ACTIVITY :: Give only the number of lines in the records that include "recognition".

DATA FOR THIS EXERCISE ::

#####

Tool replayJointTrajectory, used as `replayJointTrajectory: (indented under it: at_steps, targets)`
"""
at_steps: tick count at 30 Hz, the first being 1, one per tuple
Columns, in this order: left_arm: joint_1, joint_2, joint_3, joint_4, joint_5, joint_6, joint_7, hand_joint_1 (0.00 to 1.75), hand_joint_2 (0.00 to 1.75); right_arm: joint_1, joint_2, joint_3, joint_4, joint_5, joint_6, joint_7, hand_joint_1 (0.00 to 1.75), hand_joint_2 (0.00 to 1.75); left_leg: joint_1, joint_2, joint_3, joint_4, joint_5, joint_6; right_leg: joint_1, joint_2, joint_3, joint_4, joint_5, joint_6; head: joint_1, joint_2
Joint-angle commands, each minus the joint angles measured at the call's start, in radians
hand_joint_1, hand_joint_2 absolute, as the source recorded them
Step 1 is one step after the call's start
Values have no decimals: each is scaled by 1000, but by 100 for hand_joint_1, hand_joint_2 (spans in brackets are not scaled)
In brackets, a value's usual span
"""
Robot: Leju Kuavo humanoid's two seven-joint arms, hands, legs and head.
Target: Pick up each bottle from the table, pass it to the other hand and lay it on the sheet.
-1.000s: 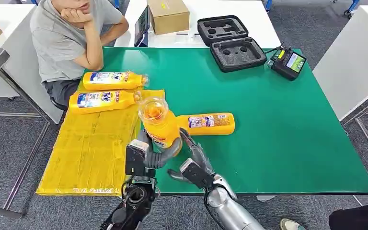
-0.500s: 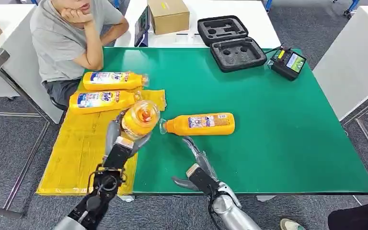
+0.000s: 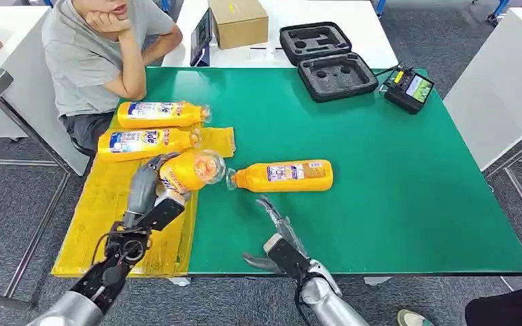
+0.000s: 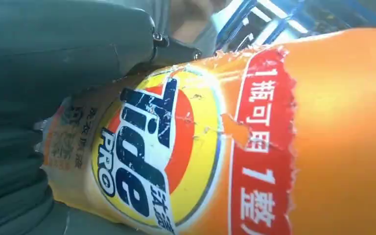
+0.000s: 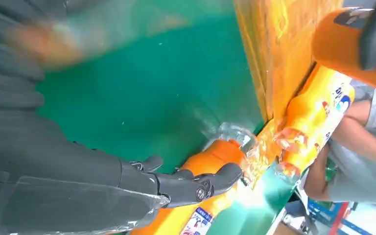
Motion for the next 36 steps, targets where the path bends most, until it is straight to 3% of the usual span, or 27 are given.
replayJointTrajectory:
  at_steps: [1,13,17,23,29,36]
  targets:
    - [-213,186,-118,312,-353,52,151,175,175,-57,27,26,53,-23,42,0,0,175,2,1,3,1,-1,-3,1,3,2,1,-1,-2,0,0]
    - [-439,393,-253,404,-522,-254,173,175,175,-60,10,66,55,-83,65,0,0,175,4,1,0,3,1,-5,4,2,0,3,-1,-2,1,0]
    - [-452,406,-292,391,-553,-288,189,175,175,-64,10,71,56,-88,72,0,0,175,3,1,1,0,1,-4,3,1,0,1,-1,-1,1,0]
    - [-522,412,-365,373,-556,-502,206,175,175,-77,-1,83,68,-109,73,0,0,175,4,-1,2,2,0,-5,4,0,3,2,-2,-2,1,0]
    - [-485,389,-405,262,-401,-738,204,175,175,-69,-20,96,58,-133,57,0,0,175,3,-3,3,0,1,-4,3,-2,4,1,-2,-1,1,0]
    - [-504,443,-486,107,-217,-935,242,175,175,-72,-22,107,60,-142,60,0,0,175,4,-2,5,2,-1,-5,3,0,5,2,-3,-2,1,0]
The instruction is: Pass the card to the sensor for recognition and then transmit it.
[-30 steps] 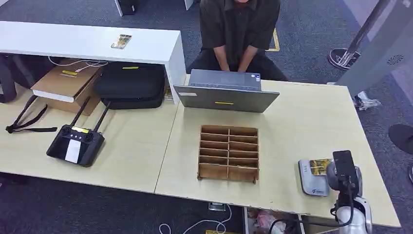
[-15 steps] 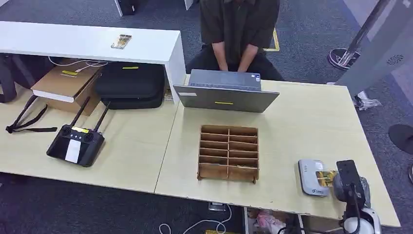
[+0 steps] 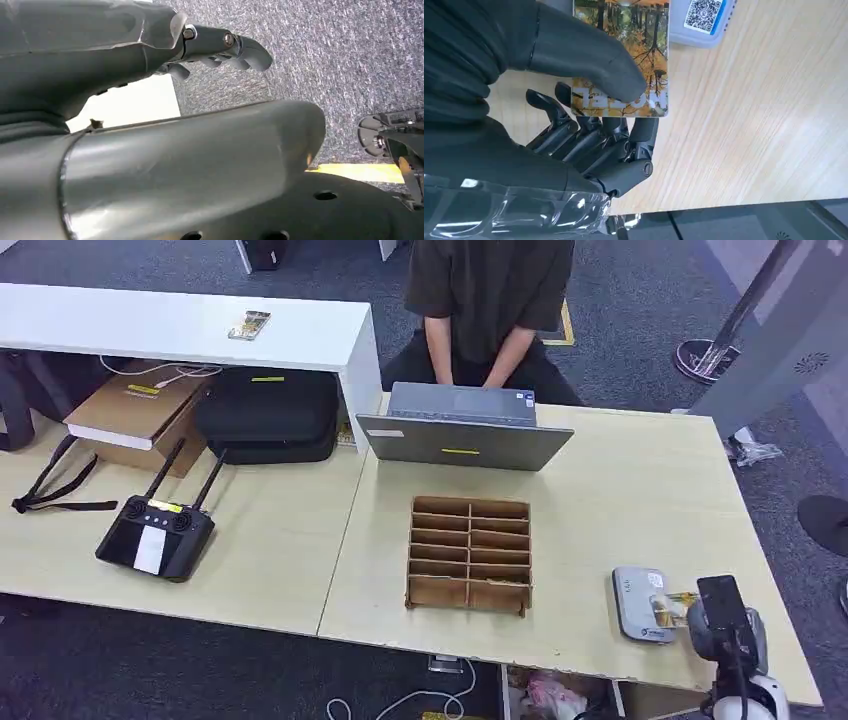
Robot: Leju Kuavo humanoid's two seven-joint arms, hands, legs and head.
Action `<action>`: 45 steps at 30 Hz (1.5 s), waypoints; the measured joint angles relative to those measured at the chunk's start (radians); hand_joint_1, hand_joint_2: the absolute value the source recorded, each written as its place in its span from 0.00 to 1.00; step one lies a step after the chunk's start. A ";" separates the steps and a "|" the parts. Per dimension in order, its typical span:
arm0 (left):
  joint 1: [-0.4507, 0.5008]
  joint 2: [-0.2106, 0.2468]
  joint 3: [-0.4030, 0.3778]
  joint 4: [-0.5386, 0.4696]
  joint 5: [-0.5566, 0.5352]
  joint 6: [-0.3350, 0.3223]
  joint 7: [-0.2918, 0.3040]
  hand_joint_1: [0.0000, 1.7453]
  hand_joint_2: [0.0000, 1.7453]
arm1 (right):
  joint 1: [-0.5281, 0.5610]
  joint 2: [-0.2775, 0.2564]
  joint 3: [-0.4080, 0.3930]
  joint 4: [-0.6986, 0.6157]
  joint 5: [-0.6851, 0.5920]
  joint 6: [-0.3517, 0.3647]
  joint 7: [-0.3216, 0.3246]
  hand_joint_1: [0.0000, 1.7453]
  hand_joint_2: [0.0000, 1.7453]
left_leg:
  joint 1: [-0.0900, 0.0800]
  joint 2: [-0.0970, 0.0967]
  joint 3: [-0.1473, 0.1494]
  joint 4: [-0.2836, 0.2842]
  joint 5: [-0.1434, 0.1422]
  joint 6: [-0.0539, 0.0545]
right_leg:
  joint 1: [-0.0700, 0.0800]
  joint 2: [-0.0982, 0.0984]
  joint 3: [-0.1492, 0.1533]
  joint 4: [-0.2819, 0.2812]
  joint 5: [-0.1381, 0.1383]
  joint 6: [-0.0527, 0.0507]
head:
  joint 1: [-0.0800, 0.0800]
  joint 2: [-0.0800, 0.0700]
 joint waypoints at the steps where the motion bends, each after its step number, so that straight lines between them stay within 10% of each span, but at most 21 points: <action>1: 0.000 0.000 0.000 0.000 0.000 0.000 0.000 0.00 0.00 | 0.002 0.000 -0.001 -0.004 0.000 0.000 0.000 1.00 1.00 | 0.000 0.000 0.000 0.000 0.000 0.000 | 0.000 0.000 0.000 0.000 0.000 0.000 | 0.000 0.000; 6: 0.000 0.000 0.000 0.000 0.000 -0.001 -0.002 0.00 0.00 | 0.016 0.002 -0.006 -0.019 -0.013 -0.020 -0.019 1.00 1.00 | 0.000 0.000 0.000 0.000 0.000 0.000 | 0.000 0.000 0.000 0.000 0.000 0.000 | 0.000 0.000; 18: 0.000 -0.006 0.000 0.000 0.000 0.001 -0.019 0.00 0.00 | 0.052 0.086 -0.018 -0.263 -0.027 -0.365 -0.219 1.00 1.00 | 0.000 0.000 0.000 0.000 0.000 0.000 | 0.000 0.000 0.000 0.000 0.000 0.000 | 0.000 0.000; 45: -0.003 -0.007 0.003 0.000 -0.007 -0.043 -0.019 0.00 0.00 | -0.036 0.138 0.035 -0.342 0.055 -0.383 -0.221 1.00 1.00 | 0.000 0.001 0.000 0.000 0.000 0.000 | 0.000 0.001 0.000 0.000 0.000 0.000 | 0.000 0.000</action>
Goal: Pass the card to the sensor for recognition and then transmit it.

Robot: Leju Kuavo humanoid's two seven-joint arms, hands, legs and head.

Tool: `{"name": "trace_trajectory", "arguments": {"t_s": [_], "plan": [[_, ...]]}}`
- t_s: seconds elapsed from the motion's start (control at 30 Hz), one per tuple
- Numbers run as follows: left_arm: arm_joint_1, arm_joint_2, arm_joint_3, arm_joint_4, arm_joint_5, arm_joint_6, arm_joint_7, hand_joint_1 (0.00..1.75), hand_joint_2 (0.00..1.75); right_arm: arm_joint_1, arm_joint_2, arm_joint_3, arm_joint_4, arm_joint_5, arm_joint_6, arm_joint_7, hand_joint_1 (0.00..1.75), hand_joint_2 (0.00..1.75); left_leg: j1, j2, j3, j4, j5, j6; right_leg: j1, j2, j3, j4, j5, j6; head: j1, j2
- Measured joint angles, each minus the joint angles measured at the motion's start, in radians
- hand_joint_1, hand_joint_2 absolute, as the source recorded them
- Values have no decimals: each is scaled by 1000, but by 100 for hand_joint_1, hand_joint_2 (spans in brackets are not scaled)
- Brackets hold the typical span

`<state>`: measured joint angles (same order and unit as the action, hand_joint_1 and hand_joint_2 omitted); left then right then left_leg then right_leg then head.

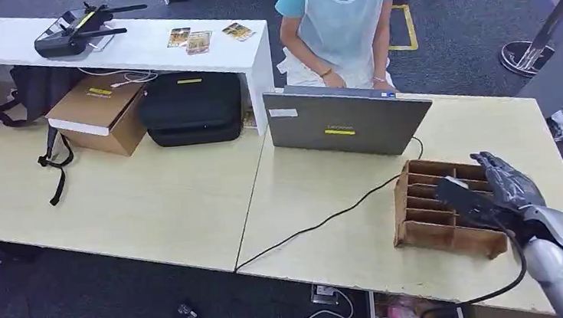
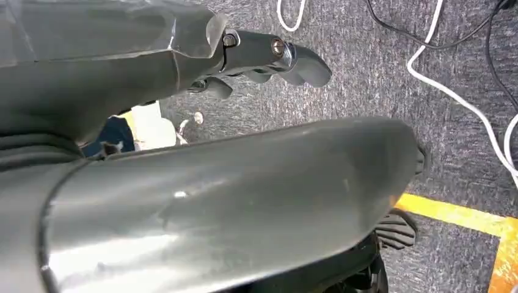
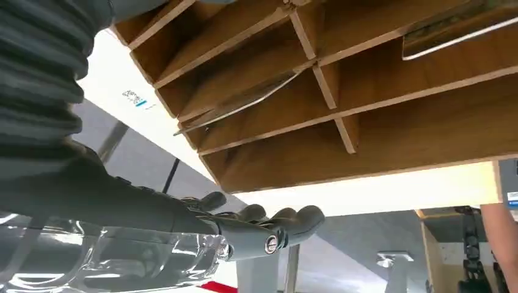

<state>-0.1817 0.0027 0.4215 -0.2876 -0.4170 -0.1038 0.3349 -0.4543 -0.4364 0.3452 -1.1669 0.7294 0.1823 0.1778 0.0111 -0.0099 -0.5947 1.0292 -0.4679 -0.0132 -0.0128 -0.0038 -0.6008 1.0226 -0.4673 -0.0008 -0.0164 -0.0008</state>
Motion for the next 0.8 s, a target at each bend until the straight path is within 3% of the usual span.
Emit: {"name": "trace_trajectory", "arguments": {"t_s": [0.5, 0.67, 0.8], "plan": [[-1, -11, 0, 0, 4, 19, 0, 0, 0, -40, 1, 23, 32, -10, -4, 0, 10, 175, 0, 0, 0, 0, 0, 0, 0, 0, 0, 0, 0, 0, 0, 0], [-1, -18, 0, 0, 3, 27, 0, 0, 0, -34, 2, 23, 30, -11, -28, 10, 23, 175, 0, 0, 0, 0, 0, 0, 0, 0, 0, 0, 0, 0, 0, 0], [0, -23, 0, 0, 0, 32, 0, 0, 0, -21, 2, 21, 23, -7, -33, 18, 17, 175, 0, 0, 0, 0, 0, 0, 0, 0, 0, 0, 0, 0, 0, 0]]}}
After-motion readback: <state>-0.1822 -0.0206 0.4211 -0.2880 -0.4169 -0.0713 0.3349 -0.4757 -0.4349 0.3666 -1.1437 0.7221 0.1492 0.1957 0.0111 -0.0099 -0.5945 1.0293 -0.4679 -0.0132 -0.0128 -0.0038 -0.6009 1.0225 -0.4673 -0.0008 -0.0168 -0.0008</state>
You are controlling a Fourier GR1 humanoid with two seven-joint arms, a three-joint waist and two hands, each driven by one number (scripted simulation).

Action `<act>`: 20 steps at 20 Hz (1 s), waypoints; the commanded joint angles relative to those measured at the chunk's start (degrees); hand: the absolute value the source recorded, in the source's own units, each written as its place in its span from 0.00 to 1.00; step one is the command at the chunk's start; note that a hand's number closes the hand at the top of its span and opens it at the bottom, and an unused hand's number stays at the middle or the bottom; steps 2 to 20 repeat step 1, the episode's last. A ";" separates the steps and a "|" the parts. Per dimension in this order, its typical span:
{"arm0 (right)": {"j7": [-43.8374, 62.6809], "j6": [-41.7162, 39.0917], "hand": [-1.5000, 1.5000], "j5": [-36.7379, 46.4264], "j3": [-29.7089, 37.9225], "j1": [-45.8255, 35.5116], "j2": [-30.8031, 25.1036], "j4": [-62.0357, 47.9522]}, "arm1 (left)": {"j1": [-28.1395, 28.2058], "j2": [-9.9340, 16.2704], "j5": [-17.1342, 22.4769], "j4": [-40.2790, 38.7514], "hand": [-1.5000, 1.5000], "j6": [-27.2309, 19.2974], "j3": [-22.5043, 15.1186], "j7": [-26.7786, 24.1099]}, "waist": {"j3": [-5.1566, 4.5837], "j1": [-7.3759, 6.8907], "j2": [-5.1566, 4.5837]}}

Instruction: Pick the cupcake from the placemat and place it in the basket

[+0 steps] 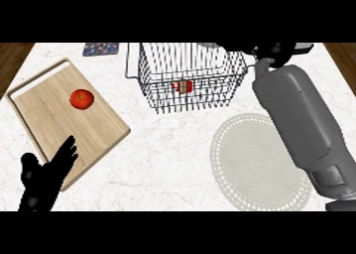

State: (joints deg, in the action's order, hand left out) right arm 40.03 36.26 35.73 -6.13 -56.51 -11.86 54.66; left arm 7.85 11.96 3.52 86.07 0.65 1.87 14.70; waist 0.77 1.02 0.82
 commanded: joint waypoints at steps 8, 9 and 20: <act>4.08 -2.93 0.00 -0.87 0.44 7.84 -3.42 11.50 | 2.51 0.48 1.13 -1.07 0.50 0.64 0.97 3.18 | -0.76 0.93 -0.03; 4.08 -2.93 0.00 -0.87 0.44 7.84 -3.42 11.50 | 2.51 0.48 1.13 -1.07 0.50 0.64 0.97 3.18 | -0.76 0.93 -0.03; 4.08 -2.93 0.00 -0.87 0.44 7.84 -3.42 11.50 | 2.51 0.48 1.13 -1.07 0.50 0.64 0.97 3.18 | -0.76 0.93 -0.03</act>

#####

PROBLEM SOLUTION :: 2